One of Peter's dudes fitted in well with his forest-ranging. They were almost out of tinned meat and there was no fresh to be had from livestock, for both camp and village had banned all slaughtering – even of poultry -till the spring brought renewed breeding. So Sally had asked Peter to supplement the rations by regular hunting, helped when possible by such good shots as Angie; only good shots could be allowed to hunt, for their stocks of ammunition, though not yet dangerously low, were still not limitless. Peter had agreed and had supplemented his gun by snares (which he hated). The result had been a fairly steady flow of rabbit, wood-pigeon and the occasional pheasant; and also a renewed withdrawal from Peter by Eileen, who had been beginning to relax in his company.

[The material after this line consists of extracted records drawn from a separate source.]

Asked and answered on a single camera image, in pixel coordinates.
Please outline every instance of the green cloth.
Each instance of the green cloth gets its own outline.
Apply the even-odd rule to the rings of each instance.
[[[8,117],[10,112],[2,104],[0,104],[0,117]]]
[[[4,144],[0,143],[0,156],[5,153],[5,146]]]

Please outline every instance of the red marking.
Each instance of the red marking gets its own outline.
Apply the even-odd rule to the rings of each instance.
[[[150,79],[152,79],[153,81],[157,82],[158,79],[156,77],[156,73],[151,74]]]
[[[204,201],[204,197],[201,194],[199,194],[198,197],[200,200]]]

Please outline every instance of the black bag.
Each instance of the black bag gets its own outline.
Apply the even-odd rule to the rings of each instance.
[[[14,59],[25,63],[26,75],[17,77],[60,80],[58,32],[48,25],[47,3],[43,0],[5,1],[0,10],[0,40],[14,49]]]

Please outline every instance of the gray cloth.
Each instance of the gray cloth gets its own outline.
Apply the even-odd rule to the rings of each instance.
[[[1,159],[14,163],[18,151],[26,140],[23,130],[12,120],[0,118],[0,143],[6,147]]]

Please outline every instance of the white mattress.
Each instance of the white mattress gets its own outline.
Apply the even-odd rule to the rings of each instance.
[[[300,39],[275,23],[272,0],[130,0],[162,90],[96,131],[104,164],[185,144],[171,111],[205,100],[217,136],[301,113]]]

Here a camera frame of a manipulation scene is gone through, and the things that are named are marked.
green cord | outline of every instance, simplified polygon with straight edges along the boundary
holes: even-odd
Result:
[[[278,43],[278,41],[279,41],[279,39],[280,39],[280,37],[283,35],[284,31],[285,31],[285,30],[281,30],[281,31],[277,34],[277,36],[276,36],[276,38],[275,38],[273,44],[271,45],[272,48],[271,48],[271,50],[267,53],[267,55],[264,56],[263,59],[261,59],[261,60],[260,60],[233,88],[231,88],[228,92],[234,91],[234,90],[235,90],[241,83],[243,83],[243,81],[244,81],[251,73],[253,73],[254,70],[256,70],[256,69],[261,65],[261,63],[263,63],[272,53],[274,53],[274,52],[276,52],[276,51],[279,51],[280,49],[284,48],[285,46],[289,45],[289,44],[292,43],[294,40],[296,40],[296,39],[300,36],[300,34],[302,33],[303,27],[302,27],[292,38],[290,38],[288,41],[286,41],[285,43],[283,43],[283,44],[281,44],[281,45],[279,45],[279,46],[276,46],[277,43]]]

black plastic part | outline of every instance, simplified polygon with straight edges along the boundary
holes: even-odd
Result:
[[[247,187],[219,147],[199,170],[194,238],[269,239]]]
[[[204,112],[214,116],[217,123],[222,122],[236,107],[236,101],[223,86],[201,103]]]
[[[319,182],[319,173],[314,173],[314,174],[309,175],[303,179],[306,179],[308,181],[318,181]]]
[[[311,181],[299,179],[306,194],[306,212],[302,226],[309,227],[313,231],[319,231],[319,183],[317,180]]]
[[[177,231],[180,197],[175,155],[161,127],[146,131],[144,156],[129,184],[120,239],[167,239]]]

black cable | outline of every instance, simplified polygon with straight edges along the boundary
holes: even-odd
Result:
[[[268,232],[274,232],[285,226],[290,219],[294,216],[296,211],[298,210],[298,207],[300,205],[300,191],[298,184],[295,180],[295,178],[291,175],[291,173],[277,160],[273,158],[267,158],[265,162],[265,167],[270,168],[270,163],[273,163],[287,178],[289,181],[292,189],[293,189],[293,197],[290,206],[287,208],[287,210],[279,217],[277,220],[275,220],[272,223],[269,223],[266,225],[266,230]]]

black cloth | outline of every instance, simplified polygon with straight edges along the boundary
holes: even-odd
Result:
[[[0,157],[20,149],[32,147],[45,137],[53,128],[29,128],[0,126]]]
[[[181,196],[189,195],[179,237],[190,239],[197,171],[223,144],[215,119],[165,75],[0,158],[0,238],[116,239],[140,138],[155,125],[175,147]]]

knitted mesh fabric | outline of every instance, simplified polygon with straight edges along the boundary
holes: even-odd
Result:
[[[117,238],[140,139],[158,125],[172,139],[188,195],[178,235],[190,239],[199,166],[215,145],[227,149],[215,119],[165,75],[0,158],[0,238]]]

Angie, exasperatedly observing her young cousin's behaviour had for once thoroughly lost her temper. 'My God, Eileen, I wish we had a damn shrink in the camp – because that's what you need, my girl. You've got the nicest man in the place following you around like a puppy-dog and you bite his head off because he's keeping us fed. What the hell do you think you're up to? A bloody psychiatrist's couch is the place for you – if the word "bloody" doesn't trigger off this stupid obsession of yours.' She could see the tears in Eileen's eyes but she couldn't stop. 'For Christ's sake, none of us enjoy killing. I don't. Peter doesn't. And that's another damn stupid thing. When I kill a rabbit, you just look the other way. When he kills anything, you crucify the poor bugger.'
'I don't' Eileen burst out. ‘I only…'
'You only kick him where it hurts, that's all. Because, God help him, he's as much in love with you as you are with him. Which you are.'
Eileen, white-faced and miserable, looked at her in silence for a moment and then walked away, leaving Angie – once she had cooled down – thoroughly ashamed of herself.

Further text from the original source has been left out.